PROMPT
From the data below, copy each line that includes the word "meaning".

TASK MATERIAL
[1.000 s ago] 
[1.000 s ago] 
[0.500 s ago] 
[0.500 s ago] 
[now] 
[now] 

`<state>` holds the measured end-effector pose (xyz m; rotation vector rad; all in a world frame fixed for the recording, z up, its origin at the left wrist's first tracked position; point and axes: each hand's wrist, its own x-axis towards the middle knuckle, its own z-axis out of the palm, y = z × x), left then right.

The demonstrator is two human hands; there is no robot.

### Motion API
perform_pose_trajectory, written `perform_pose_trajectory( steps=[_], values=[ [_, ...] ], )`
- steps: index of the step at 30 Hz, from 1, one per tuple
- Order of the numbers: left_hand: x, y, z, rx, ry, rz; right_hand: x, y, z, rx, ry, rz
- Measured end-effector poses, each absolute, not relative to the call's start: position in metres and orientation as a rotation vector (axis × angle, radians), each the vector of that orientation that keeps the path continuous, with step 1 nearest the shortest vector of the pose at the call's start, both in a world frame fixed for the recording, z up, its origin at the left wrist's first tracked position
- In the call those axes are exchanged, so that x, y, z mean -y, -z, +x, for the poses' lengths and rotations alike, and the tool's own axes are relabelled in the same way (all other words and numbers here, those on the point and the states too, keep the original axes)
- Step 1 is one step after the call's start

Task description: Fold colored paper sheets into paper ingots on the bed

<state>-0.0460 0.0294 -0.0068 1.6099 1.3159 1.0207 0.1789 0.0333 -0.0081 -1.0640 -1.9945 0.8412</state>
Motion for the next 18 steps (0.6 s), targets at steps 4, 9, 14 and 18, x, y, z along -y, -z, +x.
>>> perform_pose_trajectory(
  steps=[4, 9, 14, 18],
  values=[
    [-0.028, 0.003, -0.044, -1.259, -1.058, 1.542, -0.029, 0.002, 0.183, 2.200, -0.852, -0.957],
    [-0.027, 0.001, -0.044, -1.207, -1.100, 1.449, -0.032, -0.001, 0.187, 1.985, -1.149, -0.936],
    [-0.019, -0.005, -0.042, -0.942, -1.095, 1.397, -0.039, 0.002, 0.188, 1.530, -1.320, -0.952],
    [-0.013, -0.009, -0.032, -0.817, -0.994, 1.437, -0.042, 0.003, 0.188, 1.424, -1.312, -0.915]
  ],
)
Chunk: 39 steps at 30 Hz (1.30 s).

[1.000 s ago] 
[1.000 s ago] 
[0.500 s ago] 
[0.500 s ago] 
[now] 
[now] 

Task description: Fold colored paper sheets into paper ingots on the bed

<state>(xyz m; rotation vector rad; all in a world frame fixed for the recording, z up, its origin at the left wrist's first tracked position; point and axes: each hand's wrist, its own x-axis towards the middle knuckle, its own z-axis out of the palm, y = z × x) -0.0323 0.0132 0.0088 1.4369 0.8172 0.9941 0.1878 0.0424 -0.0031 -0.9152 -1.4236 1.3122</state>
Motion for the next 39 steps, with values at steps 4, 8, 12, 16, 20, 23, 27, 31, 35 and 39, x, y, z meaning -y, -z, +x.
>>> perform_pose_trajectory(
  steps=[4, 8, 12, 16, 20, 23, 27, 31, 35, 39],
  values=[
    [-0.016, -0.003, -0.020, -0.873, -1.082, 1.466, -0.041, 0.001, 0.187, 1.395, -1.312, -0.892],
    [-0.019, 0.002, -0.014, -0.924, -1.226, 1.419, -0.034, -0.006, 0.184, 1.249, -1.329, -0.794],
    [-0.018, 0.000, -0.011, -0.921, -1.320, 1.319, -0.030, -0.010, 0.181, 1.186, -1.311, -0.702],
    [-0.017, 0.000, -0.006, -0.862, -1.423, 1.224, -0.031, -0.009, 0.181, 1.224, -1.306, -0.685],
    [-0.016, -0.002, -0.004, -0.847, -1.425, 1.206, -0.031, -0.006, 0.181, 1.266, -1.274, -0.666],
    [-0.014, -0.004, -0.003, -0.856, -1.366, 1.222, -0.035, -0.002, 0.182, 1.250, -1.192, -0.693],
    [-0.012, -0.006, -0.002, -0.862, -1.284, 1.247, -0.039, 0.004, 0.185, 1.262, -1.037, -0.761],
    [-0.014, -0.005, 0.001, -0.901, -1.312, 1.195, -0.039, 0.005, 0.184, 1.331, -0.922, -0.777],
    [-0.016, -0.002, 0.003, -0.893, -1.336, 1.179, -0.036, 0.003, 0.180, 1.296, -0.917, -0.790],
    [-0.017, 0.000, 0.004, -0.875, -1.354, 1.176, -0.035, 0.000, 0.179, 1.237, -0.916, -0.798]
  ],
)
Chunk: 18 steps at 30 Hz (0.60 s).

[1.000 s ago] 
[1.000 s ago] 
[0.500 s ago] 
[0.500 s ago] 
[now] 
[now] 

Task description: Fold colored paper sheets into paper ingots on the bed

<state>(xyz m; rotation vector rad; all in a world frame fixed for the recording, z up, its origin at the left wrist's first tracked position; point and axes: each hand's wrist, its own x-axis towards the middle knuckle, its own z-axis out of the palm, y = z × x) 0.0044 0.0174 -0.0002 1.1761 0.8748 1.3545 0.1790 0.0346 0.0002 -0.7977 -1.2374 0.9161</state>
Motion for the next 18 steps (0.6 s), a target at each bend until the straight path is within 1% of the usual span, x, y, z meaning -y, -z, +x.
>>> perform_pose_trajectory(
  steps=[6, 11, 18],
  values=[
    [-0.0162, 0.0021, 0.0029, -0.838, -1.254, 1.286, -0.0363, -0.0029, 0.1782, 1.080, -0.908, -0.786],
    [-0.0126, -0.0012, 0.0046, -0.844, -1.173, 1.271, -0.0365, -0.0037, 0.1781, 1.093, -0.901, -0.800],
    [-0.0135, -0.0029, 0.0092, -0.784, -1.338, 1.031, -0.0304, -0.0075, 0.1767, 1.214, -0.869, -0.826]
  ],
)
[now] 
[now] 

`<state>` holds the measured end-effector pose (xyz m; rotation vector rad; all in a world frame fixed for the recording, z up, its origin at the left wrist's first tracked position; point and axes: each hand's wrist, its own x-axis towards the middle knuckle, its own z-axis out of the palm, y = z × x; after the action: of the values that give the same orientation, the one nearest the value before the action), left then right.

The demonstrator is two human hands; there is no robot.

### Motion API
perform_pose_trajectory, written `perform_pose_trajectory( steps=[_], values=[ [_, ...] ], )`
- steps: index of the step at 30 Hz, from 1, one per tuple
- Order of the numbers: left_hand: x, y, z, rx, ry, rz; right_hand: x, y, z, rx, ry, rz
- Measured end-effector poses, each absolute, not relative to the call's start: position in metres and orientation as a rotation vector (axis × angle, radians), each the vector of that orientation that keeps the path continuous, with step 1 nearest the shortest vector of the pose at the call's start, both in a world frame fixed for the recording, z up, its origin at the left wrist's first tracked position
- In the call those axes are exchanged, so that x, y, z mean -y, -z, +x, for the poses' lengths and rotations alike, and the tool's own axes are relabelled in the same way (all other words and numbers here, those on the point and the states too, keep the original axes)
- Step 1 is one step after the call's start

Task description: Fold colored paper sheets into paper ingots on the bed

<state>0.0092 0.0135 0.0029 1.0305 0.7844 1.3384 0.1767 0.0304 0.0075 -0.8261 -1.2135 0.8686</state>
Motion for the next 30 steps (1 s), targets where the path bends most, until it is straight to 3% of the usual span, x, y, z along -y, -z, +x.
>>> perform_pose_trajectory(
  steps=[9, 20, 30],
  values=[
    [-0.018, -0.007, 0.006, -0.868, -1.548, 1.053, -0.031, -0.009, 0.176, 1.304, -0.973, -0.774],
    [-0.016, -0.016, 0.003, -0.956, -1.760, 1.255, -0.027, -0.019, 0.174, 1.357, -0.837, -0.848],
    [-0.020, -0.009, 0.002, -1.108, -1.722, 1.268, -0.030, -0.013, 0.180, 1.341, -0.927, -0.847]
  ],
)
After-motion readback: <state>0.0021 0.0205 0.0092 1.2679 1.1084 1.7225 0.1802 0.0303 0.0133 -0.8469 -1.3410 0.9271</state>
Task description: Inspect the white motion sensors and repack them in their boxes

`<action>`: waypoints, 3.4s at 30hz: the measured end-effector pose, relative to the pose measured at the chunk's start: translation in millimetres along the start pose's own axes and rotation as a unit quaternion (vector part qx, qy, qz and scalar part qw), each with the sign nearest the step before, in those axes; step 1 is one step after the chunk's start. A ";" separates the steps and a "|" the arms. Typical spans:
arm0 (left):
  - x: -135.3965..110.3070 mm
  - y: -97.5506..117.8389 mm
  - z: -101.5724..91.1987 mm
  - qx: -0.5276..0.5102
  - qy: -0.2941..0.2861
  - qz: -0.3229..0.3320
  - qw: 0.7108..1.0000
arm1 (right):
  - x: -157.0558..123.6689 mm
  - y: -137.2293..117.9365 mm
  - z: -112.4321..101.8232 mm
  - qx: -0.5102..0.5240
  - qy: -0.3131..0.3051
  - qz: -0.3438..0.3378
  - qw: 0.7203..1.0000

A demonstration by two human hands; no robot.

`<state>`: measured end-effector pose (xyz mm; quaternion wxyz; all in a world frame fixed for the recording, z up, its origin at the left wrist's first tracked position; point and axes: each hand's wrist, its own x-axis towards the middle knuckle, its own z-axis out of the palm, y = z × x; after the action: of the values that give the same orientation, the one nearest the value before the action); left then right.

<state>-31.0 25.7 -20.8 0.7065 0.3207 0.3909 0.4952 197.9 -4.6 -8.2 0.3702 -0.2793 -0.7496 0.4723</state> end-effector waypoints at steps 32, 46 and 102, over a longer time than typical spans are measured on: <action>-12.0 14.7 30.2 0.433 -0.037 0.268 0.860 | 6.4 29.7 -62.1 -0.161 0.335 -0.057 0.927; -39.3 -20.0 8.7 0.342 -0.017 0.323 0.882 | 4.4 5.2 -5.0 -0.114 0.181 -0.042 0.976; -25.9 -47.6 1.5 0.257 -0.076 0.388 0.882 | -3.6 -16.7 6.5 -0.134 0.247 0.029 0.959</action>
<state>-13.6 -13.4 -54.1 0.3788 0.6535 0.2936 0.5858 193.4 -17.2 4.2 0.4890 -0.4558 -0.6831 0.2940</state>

ANSWER TO THE PROBLEM
Motion for the next 39 steps, with values at steps 4, 8, 12, 16, 20, 23, 27, 31, 35 and 39, x, y, z meaning -y, -z, +x.
Motion for the next 18 steps (0.6 s), a target at each bend until the straight path is within 1% of the usual span, x, y, z meaning -y, -z, +x.

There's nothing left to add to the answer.